● TASK DESCRIPTION: The response should contain all of the data below, reproduced exactly, and no pictures.

● INPUT DATA:
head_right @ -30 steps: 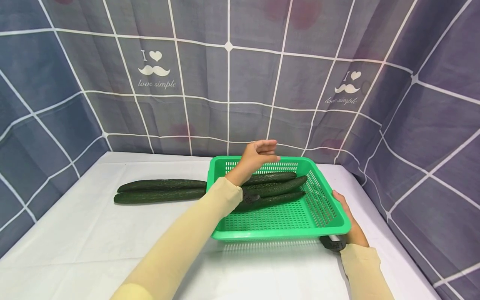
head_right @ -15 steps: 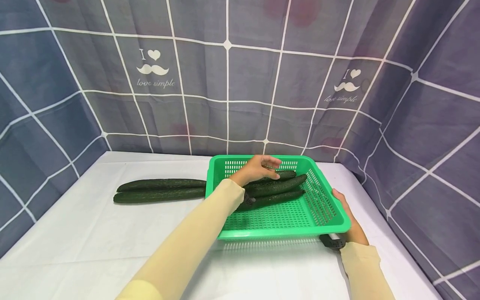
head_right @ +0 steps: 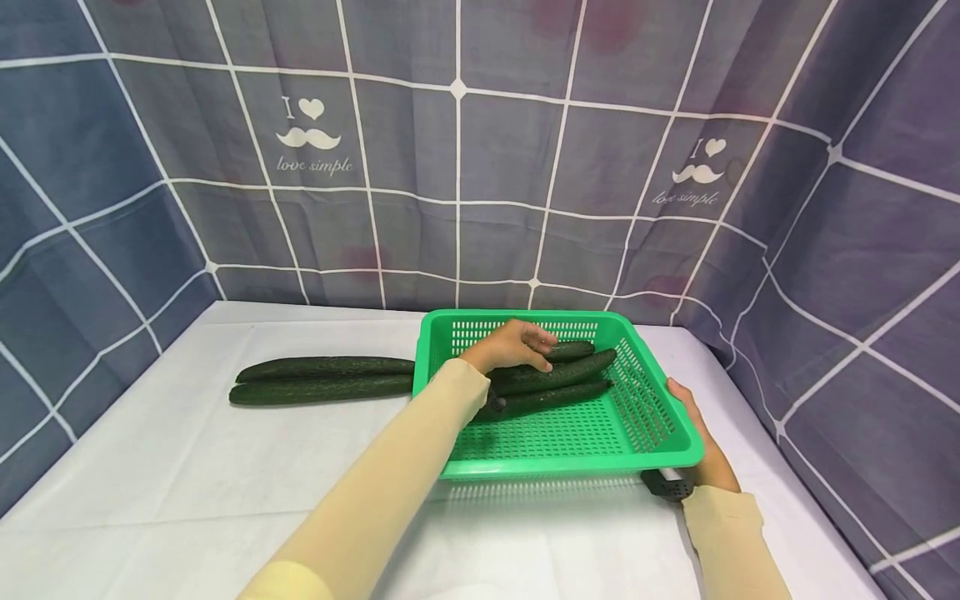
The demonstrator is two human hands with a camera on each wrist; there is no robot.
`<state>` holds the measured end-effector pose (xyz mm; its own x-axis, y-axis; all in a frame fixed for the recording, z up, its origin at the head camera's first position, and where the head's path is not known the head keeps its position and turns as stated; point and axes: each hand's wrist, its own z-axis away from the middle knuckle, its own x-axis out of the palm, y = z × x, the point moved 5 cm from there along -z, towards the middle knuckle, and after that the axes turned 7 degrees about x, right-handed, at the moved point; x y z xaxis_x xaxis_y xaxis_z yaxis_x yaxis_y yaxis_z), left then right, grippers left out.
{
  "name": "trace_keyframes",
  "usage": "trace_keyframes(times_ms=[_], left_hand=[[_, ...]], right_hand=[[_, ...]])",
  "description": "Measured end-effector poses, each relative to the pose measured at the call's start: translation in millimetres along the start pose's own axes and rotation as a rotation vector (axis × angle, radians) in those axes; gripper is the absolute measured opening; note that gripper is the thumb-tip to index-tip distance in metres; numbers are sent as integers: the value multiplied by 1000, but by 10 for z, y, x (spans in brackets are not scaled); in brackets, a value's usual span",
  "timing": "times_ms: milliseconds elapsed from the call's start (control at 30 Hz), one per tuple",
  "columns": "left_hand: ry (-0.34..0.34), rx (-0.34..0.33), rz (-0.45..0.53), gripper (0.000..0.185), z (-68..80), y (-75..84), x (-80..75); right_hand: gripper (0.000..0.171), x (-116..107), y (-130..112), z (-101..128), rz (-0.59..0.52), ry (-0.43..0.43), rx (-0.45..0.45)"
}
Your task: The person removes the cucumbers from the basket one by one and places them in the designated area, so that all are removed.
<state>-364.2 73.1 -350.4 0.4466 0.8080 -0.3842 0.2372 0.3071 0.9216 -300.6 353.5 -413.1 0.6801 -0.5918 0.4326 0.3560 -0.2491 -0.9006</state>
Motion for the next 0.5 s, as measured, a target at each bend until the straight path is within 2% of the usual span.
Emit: trace_keyframes(times_ms=[167, 300, 433, 500], left_hand=[[-38, -82, -48, 46, -34, -83, 24], [-73, -139, -85, 48, -43, -142, 26], [-92, -166, -98, 49, -46, -170, 28], [-95, -172, -98, 49, -47, -176, 37]], right_hand=[[67, 22, 2, 13, -25, 30, -5], [67, 18, 5, 21, 11, 86, -18], [67, 6, 3, 27, 75, 159, -34], [67, 12, -1, 29, 78, 166, -42]])
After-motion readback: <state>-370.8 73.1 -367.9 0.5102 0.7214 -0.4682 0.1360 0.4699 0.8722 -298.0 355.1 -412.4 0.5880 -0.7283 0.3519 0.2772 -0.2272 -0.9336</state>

● SOLUTION BELOW:
head_right @ -30 steps: 
head_right @ -15 steps: 
head_right @ +0 steps: 
The demonstrator is two human hands with a camera on each wrist; there is no robot.
`<state>` holds the measured end-effector pose (xyz mm; its own x-axis, y-axis; all in a frame fixed for the recording, z up, its origin at the head camera's first position, and where the head's path is not known the head keeps its position and turns as stated; point and axes: each hand's wrist, its own z-axis away from the middle knuckle, its own x-axis out of the palm, y = z × x, the point moved 5 cm from there along -z, towards the middle knuckle, and after that the axes turned 7 degrees about x, right-handed, at the moved point; x y z xaxis_x xaxis_y xaxis_z yaxis_x yaxis_y yaxis_z), left then right, grippers left out.
{
  "name": "trace_keyframes",
  "usage": "trace_keyframes(times_ms=[_], left_hand=[[_, ...]], right_hand=[[_, ...]])",
  "description": "Measured end-effector poses, each relative to the pose measured at the call's start: translation in millimetres along the start pose's own axes and rotation as a rotation vector (axis × angle, radians) in those axes; gripper is the absolute measured opening; note that gripper is the thumb-tip to index-tip distance in metres; numbers are sent as integers: the value multiplied by 1000, but by 10 for z, y, x (spans in brackets are not scaled); in brackets, a value's usual span",
  "timing": "times_ms: milliseconds elapsed from the call's start (control at 30 Hz), one per tuple",
  "columns": "left_hand: ry (-0.34..0.34), rx (-0.34..0.33), rz (-0.45..0.53), gripper (0.000..0.185), z (-68..80), y (-75..84), x (-80..75); right_hand: gripper (0.000..0.171), x (-116..107), y (-130..112), z (-101..128), rz (-0.59..0.52), ry (-0.43..0.43), rx (-0.45..0.45)"
}
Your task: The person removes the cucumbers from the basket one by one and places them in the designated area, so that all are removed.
<state>-364.2 73.1 -350.4 0.4466 0.8080 -0.3842 0.2372 0.3071 0.9216 -300.6 353.5 -413.1 0.6801 -0.5918 0.4326 0.3560 -0.2491 -0.9006</state>
Motion for the next 0.5 s, as measured, a target at each bend until the straight path is within 2% of the usual span.
Emit: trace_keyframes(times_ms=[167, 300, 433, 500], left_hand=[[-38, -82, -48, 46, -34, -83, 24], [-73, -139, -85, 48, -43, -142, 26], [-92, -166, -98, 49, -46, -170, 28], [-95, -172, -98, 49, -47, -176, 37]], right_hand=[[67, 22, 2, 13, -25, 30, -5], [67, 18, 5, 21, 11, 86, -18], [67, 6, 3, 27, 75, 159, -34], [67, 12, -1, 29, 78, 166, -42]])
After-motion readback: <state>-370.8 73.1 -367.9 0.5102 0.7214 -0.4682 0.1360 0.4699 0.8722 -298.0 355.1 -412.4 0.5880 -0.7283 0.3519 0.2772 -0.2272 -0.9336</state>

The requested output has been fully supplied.